**Directions for this task:**
From the listing below, pick out each line with the word "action".

**Input data:**
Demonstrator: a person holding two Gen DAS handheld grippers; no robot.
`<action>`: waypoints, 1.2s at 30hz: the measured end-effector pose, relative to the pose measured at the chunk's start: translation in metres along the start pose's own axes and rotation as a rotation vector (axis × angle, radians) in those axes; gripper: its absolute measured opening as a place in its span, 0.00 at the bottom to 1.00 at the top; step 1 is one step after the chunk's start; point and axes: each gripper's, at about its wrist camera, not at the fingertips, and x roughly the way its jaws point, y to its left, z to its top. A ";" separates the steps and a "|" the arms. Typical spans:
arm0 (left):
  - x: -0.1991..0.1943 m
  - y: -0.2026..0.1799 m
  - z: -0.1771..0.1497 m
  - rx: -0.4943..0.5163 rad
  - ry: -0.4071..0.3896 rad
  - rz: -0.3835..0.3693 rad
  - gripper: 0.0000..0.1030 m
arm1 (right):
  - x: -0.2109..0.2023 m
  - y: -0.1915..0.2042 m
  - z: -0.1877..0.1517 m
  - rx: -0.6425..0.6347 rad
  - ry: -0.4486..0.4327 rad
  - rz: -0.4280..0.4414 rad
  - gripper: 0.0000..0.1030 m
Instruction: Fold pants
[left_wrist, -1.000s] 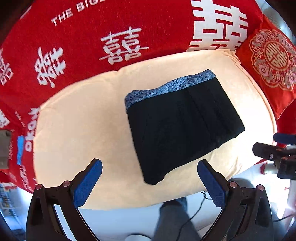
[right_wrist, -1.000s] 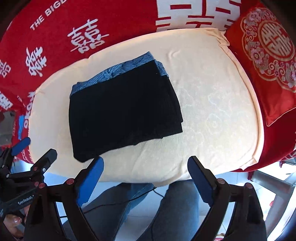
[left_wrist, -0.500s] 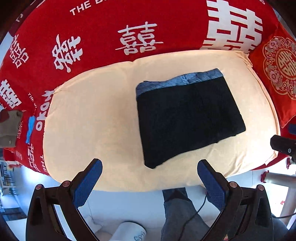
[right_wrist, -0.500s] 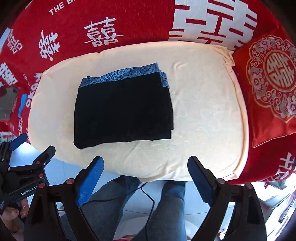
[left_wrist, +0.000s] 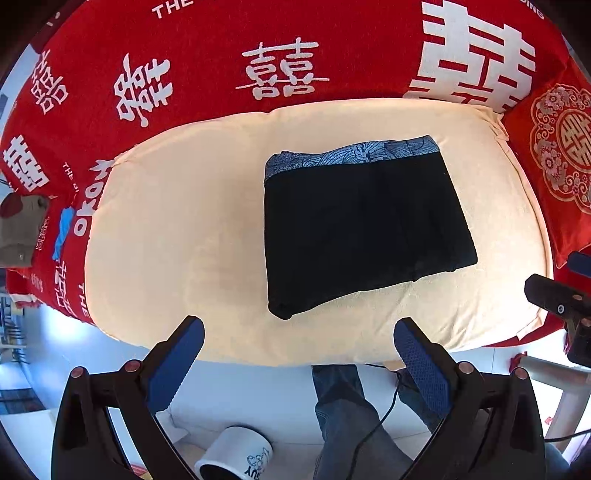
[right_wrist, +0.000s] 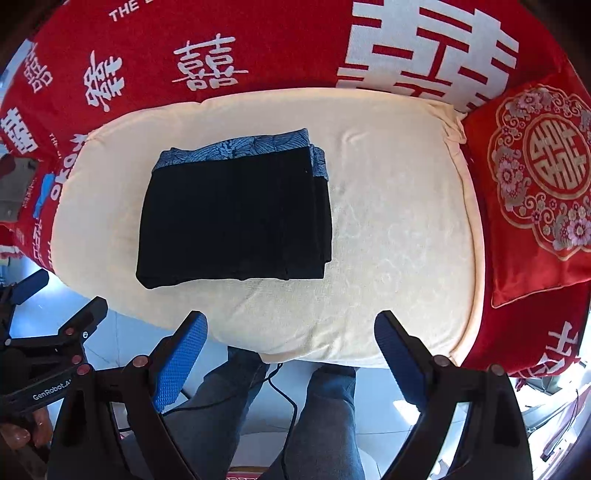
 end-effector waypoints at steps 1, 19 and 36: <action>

**Problem solution:**
`<action>`: waypoints, 1.2s at 30hz: the measured end-effector pose, relative to the pose measured at the chunk's start: translation in metres along the start pose's own axes and rotation as a rotation vector (axis × angle, radians) in those axes; gripper: its absolute measured opening as a place in its span, 0.00 at the bottom to 1.00 at the top; step 1 is one step after the chunk's start; point and axes: each gripper's, at about its wrist camera, not at the fingertips, and x roughly the way its jaws point, y to its left, z to its top. A ";" separates the steps and a "|" the arms. Typical spans:
 end-effector waypoints at steps 1, 19 and 36: <action>

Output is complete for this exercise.